What Remains, a Memoir of Fate, Friendship & Love

What Remains, a Memoir of Fate, Friendship & Love
autobiography, Carole Radziwill

I began reading this book just at the time Caroline Kennedy was being considered as the replacement senator from New York. Carole Radziwill is a cousin, by marriage, to Caroline, and reading the book served somewhat as a historical reference to current times.

I say somewhat as Carole does not refer a lot to the Kennedy family in her book except to John F. Kennedy, Jr., who was cousin to Carole husband, Anthony Radziwill. John's mother Jacqueline, and Anthony's mother Lee were sisters.

The story should have been a fairy-tale with a happy ending. A girl from a lower-middle class family achieves success on her own and ends up marrying a handsome prince. But instead, it's a sad story, indeed. The book starts out as Carole and Anthony are sitting at the beach in Martha's Vineyard awaiting the arrival of John and his wife Carolyn Bessette who is also Carole's best friend. It was that fateful day we all remember when the plane John was piloting crashed into the bay, killing John and Carolyn and her sister.

To make the story even more sad, as they waited on the beach, not yet knowing the terrible news, thoughts were of Anthony who was in the final throes of a fatal bout with cancer. Carole would shortly lose the three most important people in her life in a very short span. She quotes Orson Welles, at the start of her book, If you want a happy ending, it depends on where you end your story.

The book then turns to Carole's childhood, growing up in a family that lived a marginal lifestyle, providing sometimes unsavory role models for young Carole. I won't elaborate on the journey from childhood to princess, but it is an interesting story, and I'll offer no spoilers here.

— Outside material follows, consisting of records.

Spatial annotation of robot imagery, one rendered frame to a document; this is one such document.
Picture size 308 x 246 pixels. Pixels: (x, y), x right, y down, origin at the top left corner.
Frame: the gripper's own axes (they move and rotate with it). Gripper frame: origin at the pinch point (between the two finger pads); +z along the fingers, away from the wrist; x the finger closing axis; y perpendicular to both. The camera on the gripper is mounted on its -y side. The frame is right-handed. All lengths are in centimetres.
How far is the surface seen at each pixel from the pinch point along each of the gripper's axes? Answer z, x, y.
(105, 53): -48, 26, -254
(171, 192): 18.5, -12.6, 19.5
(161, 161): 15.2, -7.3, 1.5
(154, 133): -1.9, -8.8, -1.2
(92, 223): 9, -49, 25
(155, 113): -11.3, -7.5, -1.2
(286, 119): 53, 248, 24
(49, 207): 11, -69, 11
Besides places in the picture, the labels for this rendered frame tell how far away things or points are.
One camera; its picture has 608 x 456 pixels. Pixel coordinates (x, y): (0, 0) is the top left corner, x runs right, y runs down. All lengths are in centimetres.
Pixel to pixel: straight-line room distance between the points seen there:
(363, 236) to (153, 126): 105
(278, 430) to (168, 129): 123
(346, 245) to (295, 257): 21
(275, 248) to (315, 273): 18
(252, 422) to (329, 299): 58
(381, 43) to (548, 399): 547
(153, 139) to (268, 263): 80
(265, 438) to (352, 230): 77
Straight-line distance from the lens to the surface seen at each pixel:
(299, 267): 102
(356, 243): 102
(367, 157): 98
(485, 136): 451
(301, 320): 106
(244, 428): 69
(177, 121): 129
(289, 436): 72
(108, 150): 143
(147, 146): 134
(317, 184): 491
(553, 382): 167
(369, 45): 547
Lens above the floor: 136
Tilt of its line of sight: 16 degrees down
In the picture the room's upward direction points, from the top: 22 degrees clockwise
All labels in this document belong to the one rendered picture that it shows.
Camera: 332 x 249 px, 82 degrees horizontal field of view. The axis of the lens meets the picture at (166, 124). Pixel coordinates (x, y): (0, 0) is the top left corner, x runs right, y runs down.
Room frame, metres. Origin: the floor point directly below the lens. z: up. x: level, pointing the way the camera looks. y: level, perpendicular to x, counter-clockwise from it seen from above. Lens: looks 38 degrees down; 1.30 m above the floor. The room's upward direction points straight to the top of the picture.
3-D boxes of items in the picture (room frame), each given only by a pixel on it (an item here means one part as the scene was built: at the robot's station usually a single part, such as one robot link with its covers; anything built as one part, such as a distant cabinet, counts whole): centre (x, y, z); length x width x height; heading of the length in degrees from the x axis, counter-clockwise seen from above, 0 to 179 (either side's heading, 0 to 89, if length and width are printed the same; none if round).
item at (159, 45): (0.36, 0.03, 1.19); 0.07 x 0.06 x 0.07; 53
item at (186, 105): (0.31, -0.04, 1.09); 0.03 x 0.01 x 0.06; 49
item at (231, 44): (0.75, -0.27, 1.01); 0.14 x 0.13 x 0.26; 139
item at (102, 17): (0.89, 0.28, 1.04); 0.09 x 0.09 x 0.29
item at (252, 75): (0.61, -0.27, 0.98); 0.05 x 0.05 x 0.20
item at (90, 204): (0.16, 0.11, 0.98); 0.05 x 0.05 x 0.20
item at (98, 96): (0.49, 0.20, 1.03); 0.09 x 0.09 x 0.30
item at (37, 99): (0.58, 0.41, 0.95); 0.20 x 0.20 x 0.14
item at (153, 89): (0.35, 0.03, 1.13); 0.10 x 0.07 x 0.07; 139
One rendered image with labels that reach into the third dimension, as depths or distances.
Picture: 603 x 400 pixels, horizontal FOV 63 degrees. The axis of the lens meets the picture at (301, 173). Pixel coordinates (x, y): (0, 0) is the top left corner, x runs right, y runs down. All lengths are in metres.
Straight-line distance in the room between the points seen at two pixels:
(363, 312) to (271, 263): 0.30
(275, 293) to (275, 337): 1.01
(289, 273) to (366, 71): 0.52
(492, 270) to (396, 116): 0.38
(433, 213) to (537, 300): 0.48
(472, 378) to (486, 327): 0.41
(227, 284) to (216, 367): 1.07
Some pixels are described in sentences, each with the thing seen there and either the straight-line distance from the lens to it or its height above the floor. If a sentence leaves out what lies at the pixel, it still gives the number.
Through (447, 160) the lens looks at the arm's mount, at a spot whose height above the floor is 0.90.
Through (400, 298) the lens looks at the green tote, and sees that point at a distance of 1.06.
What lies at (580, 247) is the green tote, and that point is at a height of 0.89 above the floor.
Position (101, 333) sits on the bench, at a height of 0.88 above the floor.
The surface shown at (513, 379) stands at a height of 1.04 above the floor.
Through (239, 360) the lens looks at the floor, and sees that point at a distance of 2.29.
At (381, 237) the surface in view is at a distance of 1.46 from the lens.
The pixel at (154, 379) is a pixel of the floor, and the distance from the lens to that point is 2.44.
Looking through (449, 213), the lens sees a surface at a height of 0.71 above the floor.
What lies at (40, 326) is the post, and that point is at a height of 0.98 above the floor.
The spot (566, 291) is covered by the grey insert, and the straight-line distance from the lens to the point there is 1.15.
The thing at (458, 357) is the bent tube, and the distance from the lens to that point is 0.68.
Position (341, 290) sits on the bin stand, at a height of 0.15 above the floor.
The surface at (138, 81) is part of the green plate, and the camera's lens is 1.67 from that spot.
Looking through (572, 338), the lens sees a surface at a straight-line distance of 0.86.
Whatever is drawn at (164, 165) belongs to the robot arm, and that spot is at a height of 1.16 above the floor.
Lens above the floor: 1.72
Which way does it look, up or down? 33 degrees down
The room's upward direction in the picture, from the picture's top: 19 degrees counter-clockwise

I am not a follower of the famous, and this book would probably hold more interest for one who is. I found it more historically interesting as it fit into the nooks and crannies of things I already knew. The book is very well-written -- a beautiful use of language and style. I always enjoy a book so well-written.

I only gave this book three stars because I felt it was a book with a limited audience - those who like to peer into the lives of the rich and famous. However, it was, I hope, a cathartic book for the author, as she did have three very tragic losses to deal with.